[Work task] Each line from the one containing "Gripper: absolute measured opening" through the end of the data must be retyped exactly, and no other line.
──────── Information
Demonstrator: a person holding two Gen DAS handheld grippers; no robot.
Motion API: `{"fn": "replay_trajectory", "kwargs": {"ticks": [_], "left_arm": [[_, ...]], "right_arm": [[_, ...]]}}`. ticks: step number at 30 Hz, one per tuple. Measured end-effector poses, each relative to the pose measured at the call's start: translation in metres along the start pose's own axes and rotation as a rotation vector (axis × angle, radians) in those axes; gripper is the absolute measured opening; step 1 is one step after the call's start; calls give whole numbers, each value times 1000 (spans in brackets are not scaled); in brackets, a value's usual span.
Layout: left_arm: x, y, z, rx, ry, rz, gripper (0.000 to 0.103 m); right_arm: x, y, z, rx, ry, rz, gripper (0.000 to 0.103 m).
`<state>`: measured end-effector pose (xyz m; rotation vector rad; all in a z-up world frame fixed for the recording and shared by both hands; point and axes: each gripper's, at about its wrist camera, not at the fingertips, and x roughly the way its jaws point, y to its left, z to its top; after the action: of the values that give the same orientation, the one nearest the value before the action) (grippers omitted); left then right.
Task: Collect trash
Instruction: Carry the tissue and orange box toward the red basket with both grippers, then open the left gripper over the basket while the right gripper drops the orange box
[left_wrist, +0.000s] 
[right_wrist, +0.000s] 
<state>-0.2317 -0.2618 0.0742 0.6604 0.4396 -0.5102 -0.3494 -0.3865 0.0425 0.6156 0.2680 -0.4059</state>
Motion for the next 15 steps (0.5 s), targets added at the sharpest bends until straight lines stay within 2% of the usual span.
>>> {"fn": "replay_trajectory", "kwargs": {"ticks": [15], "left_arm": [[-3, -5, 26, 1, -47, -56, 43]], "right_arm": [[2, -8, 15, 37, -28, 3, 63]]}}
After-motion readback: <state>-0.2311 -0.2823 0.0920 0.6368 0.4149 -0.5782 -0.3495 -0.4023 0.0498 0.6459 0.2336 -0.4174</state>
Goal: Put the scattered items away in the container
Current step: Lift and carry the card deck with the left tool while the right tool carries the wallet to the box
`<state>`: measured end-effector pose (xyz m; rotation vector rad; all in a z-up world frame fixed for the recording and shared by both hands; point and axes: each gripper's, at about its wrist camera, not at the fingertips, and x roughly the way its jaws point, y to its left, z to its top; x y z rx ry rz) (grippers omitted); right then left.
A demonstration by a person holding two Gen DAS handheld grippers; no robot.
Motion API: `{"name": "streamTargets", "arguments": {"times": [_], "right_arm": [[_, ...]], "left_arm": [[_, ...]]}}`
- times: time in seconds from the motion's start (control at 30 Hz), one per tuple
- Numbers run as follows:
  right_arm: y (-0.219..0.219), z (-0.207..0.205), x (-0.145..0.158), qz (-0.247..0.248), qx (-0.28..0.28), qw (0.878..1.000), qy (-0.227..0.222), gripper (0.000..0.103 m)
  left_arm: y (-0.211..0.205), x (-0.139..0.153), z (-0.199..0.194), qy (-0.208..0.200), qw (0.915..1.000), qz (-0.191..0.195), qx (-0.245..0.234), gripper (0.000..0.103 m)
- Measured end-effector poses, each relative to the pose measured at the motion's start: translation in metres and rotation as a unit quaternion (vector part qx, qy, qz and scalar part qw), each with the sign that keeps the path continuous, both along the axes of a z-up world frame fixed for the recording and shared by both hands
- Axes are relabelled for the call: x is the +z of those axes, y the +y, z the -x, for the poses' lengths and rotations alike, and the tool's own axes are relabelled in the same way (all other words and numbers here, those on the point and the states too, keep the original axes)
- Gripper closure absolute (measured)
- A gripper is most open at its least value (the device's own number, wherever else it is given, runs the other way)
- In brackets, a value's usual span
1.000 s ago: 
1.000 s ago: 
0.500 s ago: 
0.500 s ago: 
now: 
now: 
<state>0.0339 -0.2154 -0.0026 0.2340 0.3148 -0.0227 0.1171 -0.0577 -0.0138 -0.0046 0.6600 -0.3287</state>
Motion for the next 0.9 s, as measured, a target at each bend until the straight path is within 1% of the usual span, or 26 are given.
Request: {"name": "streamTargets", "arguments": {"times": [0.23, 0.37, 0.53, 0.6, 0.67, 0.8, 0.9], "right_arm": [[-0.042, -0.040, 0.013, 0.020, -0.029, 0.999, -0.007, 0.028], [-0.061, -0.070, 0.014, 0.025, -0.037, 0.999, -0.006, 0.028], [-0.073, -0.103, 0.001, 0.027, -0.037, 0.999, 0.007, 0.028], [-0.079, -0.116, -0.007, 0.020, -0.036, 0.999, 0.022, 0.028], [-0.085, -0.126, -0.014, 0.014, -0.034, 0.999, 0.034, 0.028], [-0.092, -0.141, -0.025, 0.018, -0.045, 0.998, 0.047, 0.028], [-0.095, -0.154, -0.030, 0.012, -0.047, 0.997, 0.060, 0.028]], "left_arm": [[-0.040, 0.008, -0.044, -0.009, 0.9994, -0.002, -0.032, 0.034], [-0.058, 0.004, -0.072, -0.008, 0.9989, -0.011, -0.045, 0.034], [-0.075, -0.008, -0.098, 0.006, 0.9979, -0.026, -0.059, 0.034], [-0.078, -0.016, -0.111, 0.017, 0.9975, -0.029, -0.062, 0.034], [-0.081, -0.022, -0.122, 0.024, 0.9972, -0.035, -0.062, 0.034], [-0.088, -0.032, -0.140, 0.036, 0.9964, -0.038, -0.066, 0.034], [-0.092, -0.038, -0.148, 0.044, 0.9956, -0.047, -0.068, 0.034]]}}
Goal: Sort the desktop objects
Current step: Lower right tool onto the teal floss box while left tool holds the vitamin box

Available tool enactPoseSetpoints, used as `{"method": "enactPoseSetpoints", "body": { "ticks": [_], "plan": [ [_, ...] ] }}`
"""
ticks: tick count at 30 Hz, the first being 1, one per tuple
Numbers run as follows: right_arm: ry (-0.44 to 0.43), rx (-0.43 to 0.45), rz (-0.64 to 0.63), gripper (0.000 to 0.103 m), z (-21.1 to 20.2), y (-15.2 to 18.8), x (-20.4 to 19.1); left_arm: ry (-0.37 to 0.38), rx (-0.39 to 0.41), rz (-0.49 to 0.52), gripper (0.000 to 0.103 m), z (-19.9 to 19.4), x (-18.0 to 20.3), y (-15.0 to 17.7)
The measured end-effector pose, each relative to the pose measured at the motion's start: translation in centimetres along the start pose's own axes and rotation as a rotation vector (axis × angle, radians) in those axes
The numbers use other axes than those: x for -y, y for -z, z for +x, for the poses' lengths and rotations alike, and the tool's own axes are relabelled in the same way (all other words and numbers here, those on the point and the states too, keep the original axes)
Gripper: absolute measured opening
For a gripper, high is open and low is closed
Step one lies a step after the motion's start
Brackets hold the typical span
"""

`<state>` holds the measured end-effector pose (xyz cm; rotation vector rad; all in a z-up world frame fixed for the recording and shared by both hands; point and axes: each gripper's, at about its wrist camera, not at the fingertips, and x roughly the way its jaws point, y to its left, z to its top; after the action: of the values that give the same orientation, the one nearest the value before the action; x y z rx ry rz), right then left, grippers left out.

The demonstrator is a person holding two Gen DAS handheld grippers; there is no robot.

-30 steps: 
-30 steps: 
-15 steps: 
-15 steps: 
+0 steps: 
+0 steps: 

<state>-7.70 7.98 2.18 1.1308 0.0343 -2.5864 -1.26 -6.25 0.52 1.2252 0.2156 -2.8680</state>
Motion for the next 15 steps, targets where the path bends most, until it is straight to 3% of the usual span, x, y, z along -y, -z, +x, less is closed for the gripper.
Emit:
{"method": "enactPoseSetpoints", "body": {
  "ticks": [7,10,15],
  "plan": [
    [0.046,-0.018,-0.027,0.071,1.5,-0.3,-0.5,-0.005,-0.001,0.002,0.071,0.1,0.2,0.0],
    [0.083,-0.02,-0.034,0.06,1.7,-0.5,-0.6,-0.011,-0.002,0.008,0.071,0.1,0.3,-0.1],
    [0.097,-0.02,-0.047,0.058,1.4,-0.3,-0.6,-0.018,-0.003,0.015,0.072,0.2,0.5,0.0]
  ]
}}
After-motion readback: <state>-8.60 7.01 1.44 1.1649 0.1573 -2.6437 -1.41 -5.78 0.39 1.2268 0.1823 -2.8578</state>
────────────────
[Response to the task]
Gripper: absolute measured opening
For a gripper, high is open and low is closed
Step one lies a step after the motion's start
Brackets hold the typical span
"""

`<state>` holds the measured end-effector pose (xyz cm; rotation vector rad; all in a z-up world frame fixed for the recording and shared by both hands; point and axes: each gripper's, at about its wrist camera, not at the fingertips, and x roughly the way its jaws point, y to its left, z to its top; after the action: of the values that give the same orientation, the one nearest the value before the action; x y z rx ry rz), right then left, grippers left out.

The demonstrator is a person holding two Gen DAS handheld grippers; there is no robot.

-30 steps: 
-30 steps: 
-15 steps: 
-15 steps: 
+0 steps: 
+0 steps: 

<state>-7.70 7.98 2.18 1.1308 0.0343 -2.5864 -1.26 -6.25 0.52 1.2252 0.2156 -2.8680</state>
Motion for the next 15 steps, targets where the path bends most, until it is straight to 3% of the usual span, x, y, z along -y, -z, +x, less is closed for the gripper.
Emit:
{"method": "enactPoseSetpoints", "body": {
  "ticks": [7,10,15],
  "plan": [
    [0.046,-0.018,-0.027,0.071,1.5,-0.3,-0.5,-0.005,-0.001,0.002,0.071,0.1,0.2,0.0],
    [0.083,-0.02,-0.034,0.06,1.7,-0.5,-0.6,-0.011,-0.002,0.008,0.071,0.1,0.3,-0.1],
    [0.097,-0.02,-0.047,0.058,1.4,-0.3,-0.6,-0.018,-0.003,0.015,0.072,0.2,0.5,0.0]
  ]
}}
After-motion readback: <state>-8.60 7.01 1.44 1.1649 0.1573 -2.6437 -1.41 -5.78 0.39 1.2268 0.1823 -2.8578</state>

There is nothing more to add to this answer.